Fig. 1. A zona-free hamster oocyte penetrated by several guinea pig spermatozoa.
Fig. 2. Male pronucleus development within a zona-free hamster oocyte.
A. In Vitro Fertilization in Eutherian Mammals.
In the early 1950s it was recognized that mammalian spermatozoa must undergo physiological and structural changes as a prerequisite to fertilization. These changes in the spermatozoon were termed capacitation. Sperm capacitation normally occurs in the female genital tract but it could be reproduced in cell-free systems containing body fluids from several sources (e.g., follicular fluid, blood serum). For this reason, during the 1960s it was thought that a factor or factors were involved in inducing this phenomenon.
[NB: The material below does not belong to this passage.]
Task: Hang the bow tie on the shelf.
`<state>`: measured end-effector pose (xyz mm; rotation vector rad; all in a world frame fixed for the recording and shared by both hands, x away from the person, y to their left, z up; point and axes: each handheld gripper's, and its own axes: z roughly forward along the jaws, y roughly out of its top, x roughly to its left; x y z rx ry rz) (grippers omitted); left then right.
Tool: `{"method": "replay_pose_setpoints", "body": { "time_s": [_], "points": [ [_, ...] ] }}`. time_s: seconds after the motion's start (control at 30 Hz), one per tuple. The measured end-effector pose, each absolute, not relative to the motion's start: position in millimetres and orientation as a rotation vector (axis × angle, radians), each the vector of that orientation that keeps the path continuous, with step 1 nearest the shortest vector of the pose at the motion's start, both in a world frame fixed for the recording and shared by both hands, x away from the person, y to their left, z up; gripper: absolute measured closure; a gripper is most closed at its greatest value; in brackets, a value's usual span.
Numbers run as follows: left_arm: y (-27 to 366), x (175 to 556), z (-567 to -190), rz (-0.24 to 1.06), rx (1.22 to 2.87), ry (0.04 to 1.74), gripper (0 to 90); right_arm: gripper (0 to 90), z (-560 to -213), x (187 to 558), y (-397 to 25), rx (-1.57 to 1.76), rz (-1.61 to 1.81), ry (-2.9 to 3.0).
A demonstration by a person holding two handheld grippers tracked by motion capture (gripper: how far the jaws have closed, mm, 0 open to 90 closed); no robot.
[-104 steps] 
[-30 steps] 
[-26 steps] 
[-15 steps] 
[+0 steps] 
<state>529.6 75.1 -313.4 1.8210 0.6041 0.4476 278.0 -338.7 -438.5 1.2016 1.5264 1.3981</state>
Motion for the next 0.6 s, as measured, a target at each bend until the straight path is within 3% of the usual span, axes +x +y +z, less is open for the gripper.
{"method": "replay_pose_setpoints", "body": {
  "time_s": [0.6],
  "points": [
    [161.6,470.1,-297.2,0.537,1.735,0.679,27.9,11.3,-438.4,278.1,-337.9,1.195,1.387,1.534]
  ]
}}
In the early 1970s, our research was directed at demonstrating that sperm capacitation and fertilization could be achieved in vitro in a defined physiological solution free of macromolecules
To test these hypotheses, we used a heterologous in vitro fertilization system composed of guinea pig spermatozoa and zona-free hamster oocytes. Guinea pig spermatozoa underwent the acrosome reaction and other physiological changes consistent with capacitation after incubation for a few hours in a defined saline solution. Furthermore, these capacitated spermatozoa fertilized zona-free hamster oocytes both in a defined saline solution or in a saline solution supplemented with bovine serum albumin.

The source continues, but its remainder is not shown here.